_Problem description_. Search the material below for "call" and copy every line where it occurs.

————————

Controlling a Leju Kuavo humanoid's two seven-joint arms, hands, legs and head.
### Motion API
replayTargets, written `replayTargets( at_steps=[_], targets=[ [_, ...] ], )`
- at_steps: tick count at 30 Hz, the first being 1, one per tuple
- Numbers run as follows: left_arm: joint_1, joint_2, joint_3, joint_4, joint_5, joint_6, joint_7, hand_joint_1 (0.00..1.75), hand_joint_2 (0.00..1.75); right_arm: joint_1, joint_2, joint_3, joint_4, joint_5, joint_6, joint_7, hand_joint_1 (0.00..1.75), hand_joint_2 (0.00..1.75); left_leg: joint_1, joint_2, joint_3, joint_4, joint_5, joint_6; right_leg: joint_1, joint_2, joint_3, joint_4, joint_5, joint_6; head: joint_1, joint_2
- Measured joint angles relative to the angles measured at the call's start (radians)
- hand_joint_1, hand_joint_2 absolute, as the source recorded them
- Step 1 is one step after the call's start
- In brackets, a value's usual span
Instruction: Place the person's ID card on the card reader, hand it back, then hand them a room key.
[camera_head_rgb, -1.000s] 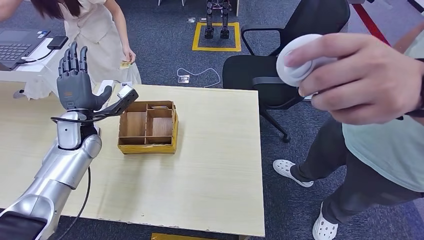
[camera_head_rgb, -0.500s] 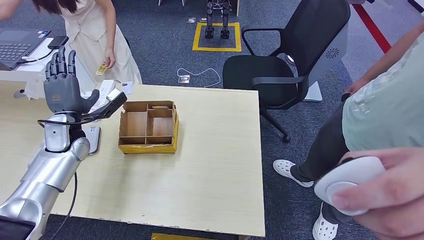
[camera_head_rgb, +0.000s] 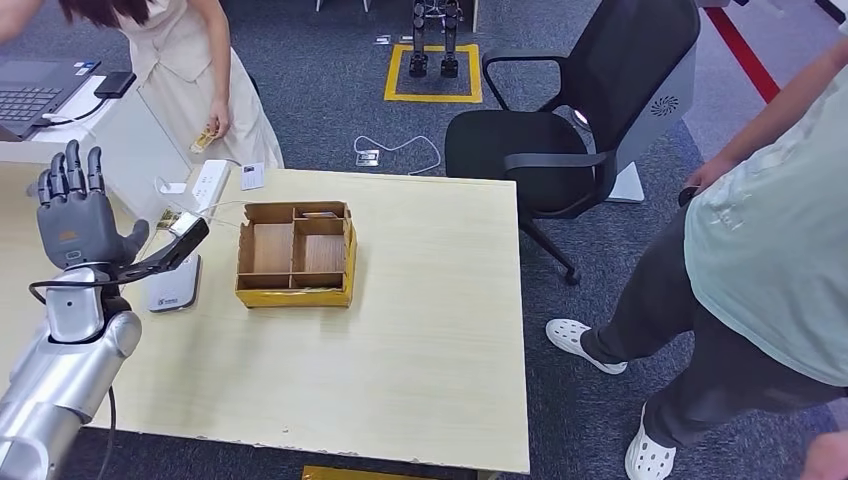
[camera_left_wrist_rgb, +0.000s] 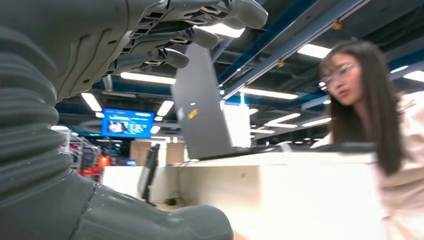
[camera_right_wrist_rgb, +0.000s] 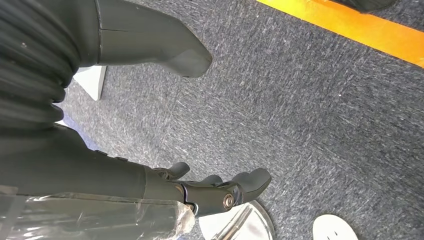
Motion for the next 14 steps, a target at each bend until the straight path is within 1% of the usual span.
replayTargets(
  at_steps=[7,14],
  targets=[
    [0.076,0.042,0.084,-0.017,-0.008,0.0,0.002,0.0,1.75,0.003,-0.004,0.002,-0.004,-0.001,-0.008,0.002,0.0,1.75,0.0,0.0,0.0,0.0,0.0,0.0,0.0,0.0,0.0,0.0,0.0,0.0,0.0,0.0],
    [0.12,0.052,0.129,-0.035,-0.011,-0.003,0.002,0.0,1.75,0.004,-0.006,0.003,-0.012,-0.001,-0.009,0.002,0.0,1.75,0.0,0.0,0.0,0.0,0.0,0.0,0.0,0.0,0.0,0.0,0.0,0.0,0.0,0.0]
  ],
)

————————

_Task output_.
- Measured joint angles relative to the angles measured at the call's start (radians)
- Step 1 is one step after the call's start

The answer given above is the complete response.